Another Hint: You will be able to value a house without comps, - if you know the subject market area very well and can therefore rank the subject percent better/worse for the area.

A function will then tell you the value of the home. But to fill out the URAR, to support your value with comps, you will need some comps and adjustments - and it will give you all adjustments; although only a total adjustment for intangibles [and that is all you need to arrive at an opinion of value]. So, you will need to break down the total adjustment for intangibles and explain. But this method will give you adjustments for any comps, no matter how dissimilar they are.

Will this replace the appraiser? No. A computer cannot view a home inside and out, take in the hundreds of issues and rank it for a complex neighborhood. People are much better that, especially if experienced.

What impact will this have on hybrids? They will be less of an advantage. Critical to this method is the ability to rank the subject with respect to the criteria laid out by the regression model. Appraisers doing hybrids can do that, but they will be less accurate and incur more risk - wrt to the subject. The other question is how well they know the market area, if they can't see the subject and don't know the market area from recent experience, then they are in a pretty weak position.

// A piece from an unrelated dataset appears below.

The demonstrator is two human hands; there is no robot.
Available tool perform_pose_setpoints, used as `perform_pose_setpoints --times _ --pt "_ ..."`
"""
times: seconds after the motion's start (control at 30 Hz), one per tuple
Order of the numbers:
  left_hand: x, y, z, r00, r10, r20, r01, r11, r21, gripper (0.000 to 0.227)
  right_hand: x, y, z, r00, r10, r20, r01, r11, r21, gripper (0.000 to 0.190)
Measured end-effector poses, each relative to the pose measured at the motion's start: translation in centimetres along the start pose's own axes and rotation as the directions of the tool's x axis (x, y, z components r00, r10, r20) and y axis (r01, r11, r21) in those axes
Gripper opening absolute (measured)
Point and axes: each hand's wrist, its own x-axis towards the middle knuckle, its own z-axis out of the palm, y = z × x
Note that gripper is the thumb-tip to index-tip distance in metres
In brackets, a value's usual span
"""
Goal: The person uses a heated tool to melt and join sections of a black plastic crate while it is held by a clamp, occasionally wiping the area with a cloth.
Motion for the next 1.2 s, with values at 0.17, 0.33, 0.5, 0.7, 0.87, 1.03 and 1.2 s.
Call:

What impact will this have on the appraiser?
1. Can more easily deal with complex market areas.
2. Can more easily deal with subject properties without good comps.
3. Will not be guessing at the value of the comps intangible features, such as condition, quality and view - it will be a given.
4. Thus faster turn-around and better accuracy for complex properties.
5. Little or no impact on tract homes with good comps.
6. Will need to understand the process.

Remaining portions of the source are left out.